Abstract

Electrical breakdown of a gap between a wire (modeled as a hyperboloid) and a plane has been investigated numerically by solving the two-dimensional form of the diffusion flux equations for the charged particle number densities and Poisson’s equation for the self-consistent electric field. Electron impact ionization, thermal ionization, and three-body recombination have been considered as the charged particle production and loss mechanisms. The electrode surfaces are considered to be absorbing and the initial density of the particles is small, but nonzero. A gap length of 0.5 mm is investigated and the gas medium is air or argon at atmospheric pressure. The temporal development of the profiles of ion and electron number densities, potential and electric field, and current growth on both the electrodes are presented when the applied voltage is 1500 and 2500 V for both positive and negative wires.

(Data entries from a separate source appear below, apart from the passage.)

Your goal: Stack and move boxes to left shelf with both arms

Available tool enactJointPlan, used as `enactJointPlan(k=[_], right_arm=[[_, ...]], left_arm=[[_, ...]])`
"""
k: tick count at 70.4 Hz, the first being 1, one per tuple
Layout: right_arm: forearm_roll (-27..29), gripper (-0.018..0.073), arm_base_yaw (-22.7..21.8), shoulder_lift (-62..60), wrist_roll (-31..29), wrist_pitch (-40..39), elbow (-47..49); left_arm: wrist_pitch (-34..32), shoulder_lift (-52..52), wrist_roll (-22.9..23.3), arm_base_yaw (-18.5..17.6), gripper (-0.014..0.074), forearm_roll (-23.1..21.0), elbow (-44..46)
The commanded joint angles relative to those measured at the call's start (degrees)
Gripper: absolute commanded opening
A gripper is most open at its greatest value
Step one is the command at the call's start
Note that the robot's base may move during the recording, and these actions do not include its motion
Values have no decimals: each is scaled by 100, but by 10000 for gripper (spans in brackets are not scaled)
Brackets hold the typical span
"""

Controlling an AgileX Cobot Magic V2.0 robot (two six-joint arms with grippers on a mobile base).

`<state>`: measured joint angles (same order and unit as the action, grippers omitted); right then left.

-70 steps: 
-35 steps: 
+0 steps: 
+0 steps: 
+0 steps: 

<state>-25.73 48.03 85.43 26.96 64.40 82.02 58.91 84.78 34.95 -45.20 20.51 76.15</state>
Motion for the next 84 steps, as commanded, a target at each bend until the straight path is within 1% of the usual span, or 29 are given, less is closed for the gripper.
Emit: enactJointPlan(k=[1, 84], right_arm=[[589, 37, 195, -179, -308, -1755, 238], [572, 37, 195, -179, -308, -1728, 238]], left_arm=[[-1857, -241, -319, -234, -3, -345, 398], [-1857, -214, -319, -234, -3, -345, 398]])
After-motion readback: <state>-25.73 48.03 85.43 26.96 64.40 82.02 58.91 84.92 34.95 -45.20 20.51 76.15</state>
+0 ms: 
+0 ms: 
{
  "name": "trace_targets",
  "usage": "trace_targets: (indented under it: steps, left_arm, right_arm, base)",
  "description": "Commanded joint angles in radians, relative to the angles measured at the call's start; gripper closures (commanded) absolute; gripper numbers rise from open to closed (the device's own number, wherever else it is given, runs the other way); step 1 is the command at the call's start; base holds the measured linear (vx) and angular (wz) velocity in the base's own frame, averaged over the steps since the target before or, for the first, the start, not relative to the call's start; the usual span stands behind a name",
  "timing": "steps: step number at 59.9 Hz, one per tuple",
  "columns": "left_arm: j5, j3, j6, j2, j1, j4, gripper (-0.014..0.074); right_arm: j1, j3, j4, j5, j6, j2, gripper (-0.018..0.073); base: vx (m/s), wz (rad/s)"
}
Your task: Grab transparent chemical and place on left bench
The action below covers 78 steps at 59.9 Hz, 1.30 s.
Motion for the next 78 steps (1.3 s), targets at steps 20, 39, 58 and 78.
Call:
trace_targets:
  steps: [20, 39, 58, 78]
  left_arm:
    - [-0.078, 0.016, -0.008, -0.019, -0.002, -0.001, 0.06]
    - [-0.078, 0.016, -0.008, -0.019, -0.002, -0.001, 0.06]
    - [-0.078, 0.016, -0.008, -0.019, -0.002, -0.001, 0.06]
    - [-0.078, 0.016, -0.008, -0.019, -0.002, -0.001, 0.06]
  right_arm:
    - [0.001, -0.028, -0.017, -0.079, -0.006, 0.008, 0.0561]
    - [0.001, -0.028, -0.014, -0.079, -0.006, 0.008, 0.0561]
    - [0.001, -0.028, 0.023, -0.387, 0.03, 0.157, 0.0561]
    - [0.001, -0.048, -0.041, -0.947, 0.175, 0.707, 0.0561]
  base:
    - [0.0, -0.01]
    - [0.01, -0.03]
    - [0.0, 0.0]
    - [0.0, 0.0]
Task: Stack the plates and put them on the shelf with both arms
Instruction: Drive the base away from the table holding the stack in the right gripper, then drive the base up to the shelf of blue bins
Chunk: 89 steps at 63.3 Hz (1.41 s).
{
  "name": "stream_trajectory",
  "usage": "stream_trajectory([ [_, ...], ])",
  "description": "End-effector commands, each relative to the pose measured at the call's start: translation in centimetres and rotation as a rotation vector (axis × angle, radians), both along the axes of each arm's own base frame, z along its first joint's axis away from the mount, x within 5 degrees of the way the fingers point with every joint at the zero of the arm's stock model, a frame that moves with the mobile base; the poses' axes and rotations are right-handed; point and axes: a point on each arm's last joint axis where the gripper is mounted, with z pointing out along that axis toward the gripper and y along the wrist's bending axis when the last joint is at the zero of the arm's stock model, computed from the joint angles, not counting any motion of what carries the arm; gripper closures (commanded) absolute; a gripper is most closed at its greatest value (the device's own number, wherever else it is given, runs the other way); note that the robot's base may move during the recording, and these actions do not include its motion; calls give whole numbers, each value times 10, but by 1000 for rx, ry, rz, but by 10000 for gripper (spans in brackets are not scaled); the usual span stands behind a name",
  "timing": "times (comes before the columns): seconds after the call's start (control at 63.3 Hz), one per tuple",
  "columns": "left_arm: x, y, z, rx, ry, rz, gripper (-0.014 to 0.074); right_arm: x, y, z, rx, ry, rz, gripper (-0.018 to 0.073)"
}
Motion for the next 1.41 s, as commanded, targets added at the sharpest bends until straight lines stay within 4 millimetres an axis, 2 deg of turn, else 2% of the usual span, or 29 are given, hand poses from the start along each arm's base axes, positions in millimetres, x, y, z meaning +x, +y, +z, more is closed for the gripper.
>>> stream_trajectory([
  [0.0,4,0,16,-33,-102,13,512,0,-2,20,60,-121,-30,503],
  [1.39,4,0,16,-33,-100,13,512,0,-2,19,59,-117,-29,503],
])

When the wire is negatively biased, the peaks in the radial distribution of both of the charged particle densities near the wire occur off the axis except during the very early part of the breakdown. With positive polarity, the electron density maximum always occurs on the discharge axis, while for ions it moves away from the axis, later in the transient, due to the reverse particle drift in the electric field from the negative polarity case. The discharge spreads farther out into the ambient (almost two times the gap length) when the wire is negatively biased than with positive polarity. The effect of charge separation on the externally applied electric field is significant at voltages 2500 V and higher. Ionization is greater in argon than in air for a fixed potential difference between the electrodes.